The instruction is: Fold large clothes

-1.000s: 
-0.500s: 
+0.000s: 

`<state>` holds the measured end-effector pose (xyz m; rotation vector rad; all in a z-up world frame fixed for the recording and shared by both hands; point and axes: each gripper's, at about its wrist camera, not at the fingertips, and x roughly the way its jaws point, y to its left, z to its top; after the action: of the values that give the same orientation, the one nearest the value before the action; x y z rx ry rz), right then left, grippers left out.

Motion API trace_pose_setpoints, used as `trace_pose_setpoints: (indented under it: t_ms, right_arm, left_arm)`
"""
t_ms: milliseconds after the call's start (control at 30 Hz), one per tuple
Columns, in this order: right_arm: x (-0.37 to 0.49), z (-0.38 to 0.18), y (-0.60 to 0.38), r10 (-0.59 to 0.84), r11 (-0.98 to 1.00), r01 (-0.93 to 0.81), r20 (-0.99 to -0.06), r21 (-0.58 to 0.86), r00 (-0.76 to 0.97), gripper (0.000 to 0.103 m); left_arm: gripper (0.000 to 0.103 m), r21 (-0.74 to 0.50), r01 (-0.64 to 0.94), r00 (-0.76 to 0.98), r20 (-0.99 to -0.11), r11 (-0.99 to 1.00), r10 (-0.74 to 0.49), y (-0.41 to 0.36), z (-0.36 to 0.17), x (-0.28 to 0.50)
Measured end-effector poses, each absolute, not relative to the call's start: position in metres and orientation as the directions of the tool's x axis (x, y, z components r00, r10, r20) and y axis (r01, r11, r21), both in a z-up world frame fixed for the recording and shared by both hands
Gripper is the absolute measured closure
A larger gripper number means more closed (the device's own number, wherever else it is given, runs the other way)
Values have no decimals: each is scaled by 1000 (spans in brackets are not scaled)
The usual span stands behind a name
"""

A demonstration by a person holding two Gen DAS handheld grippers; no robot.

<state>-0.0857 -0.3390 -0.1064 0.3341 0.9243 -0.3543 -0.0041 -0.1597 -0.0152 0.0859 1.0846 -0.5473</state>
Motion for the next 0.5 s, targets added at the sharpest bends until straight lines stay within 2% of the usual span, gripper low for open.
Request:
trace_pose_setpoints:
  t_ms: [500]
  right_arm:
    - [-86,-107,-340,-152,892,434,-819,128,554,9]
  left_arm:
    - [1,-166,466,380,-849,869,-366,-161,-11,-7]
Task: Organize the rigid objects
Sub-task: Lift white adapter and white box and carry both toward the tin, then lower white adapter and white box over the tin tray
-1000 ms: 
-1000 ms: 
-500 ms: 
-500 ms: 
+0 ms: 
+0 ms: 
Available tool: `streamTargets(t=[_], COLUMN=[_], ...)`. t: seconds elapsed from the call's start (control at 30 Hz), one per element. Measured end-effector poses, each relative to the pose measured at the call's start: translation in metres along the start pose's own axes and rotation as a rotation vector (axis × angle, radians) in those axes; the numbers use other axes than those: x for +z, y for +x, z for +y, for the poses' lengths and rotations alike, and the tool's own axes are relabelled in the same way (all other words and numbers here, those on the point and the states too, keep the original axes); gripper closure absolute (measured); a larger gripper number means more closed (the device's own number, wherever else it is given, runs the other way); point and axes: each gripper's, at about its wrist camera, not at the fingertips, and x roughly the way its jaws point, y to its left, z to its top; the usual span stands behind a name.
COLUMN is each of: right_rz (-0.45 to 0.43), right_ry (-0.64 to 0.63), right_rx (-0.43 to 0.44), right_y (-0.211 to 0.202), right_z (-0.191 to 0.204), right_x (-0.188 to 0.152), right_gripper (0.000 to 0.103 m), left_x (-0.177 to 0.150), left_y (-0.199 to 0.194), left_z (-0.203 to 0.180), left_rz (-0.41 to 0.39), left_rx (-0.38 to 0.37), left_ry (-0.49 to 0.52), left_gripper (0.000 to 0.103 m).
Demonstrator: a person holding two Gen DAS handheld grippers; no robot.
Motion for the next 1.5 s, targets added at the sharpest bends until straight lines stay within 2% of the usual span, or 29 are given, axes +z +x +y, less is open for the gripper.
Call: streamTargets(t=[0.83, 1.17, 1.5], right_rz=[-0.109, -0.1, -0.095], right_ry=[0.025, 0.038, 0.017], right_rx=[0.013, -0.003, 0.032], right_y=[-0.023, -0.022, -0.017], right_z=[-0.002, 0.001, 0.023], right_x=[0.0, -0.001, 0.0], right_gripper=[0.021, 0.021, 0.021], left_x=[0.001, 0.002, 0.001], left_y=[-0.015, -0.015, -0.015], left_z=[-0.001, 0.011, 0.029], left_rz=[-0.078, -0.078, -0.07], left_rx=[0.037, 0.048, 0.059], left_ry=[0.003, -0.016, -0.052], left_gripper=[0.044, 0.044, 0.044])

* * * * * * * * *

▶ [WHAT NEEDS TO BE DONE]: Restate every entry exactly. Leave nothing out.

▶ [YOUR RESPONSE]:
The instruction is: Fold large clothes

-1.000s: 
-0.500s: 
+0.000s: 

`<state>` holds the measured end-effector pose (xyz m; rotation vector rad; all in a z-up world frame fixed for the recording and shared by both hands; point and axes: each gripper's, at about its wrist camera, not at the fingertips, and x roughly the way its jaws point, y to its left, z to its top; after the action: of the values that give the same orientation, the one nearest the value before the action; x y z rx ry rz), right then left, grippers left out.

Motion API trace_pose_setpoints, used as `trace_pose_setpoints: (indented under it: t_ms, right_arm, left_arm)`
"""
t_ms: milliseconds after the call's start (control at 30 Hz), one per tuple
Columns, in this order: right_arm: x (-0.37 to 0.49), z (-0.38 to 0.18), y (-0.60 to 0.38), r10 (-0.59 to 0.84), r11 (-0.98 to 1.00), r01 (-0.93 to 0.81), r20 (-0.99 to -0.06), r21 (-0.58 to 0.86), r00 (-0.76 to 0.97), gripper (0.000 to 0.103 m); left_arm: gripper (0.000 to 0.103 m), r21 (-0.74 to 0.50), r01 (-0.64 to 0.94), r00 (-0.76 to 0.98), r20 (-0.99 to -0.11), r11 (-0.99 to 1.00), r10 (-0.74 to 0.49), y (-0.41 to 0.36), z (-0.36 to 0.17), x (-0.28 to 0.50)
Measured end-effector poses, each absolute, not relative to the call's start: position in metres and orientation as the directions of the tool's x axis (x, y, z components r00, r10, r20) and y axis (r01, r11, r21), both in a z-up world frame fixed for the recording and shared by both hands
Gripper is the absolute measured closure
A larger gripper number means more closed (the device's own number, wherever else it is given, runs the other way)
Values have no decimals: each is scaled by 1000 (spans in brackets are not scaled)
The usual span stands behind a name
"""

A demonstration by a person holding two Gen DAS handheld grippers; no robot.

<state>-0.0857 -0.3390 -0.1064 0.3341 0.9243 -0.3543 -0.0041 -0.1597 -0.0152 0.0859 1.0846 -0.5473</state>
Motion for the next 0.5 s, targets added at the sharpest bends until straight lines stay within 2% of the usual span, gripper low for open.
Request:
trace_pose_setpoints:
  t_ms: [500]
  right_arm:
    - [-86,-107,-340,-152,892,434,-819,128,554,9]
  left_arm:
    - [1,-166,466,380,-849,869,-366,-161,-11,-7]
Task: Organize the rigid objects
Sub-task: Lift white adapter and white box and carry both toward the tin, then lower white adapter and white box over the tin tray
-1000 ms: 
-1000 ms: 
-500 ms: 
-500 ms: 
+0 ms: 
+0 ms: 
Available tool: `streamTargets(t=[_], COLUMN=[_], ...)`. t: seconds elapsed from the call's start (control at 30 Hz), one per element. Measured end-effector poses, each relative to the pose measured at the call's start: translation in metres along the start pose's own axes and rotation as a rotation vector (axis × angle, radians) in those axes; the numbers use other axes than those: x for +z, y for +x, z for +y, for the poses' lengths and rotations alike, and the tool's own axes are relabelled in the same way (all other words and numbers here, those on the point and the states too, keep the original axes); gripper closure absolute (measured); a larger gripper number means more closed (the device's own number, wherever else it is given, runs the other way); point and axes: each gripper's, at about its wrist camera, not at the fingertips, and x roughly the way its jaws point, y to its left, z to its top; the usual span stands behind a name.
COLUMN is each of: right_rz (-0.45 to 0.43), right_ry (-0.64 to 0.63), right_rx (-0.43 to 0.44), right_y (-0.211 to 0.202), right_z (-0.191 to 0.204), right_x (-0.188 to 0.152), right_gripper (0.000 to 0.103 m), left_x (-0.177 to 0.150), left_y (-0.199 to 0.194), left_z (-0.203 to 0.180), left_rz (-0.41 to 0.39), left_rx (-0.38 to 0.37), left_ry (-0.49 to 0.52), left_gripper (0.000 to 0.103 m).
Demonstrator: a person holding two Gen DAS handheld grippers; no robot.
Motion for the next 1.5 s, targets added at the sharpest bends until straight lines stay within 2% of the usual span, or 29 are given, axes +z +x +y, less is open for the gripper.
Call: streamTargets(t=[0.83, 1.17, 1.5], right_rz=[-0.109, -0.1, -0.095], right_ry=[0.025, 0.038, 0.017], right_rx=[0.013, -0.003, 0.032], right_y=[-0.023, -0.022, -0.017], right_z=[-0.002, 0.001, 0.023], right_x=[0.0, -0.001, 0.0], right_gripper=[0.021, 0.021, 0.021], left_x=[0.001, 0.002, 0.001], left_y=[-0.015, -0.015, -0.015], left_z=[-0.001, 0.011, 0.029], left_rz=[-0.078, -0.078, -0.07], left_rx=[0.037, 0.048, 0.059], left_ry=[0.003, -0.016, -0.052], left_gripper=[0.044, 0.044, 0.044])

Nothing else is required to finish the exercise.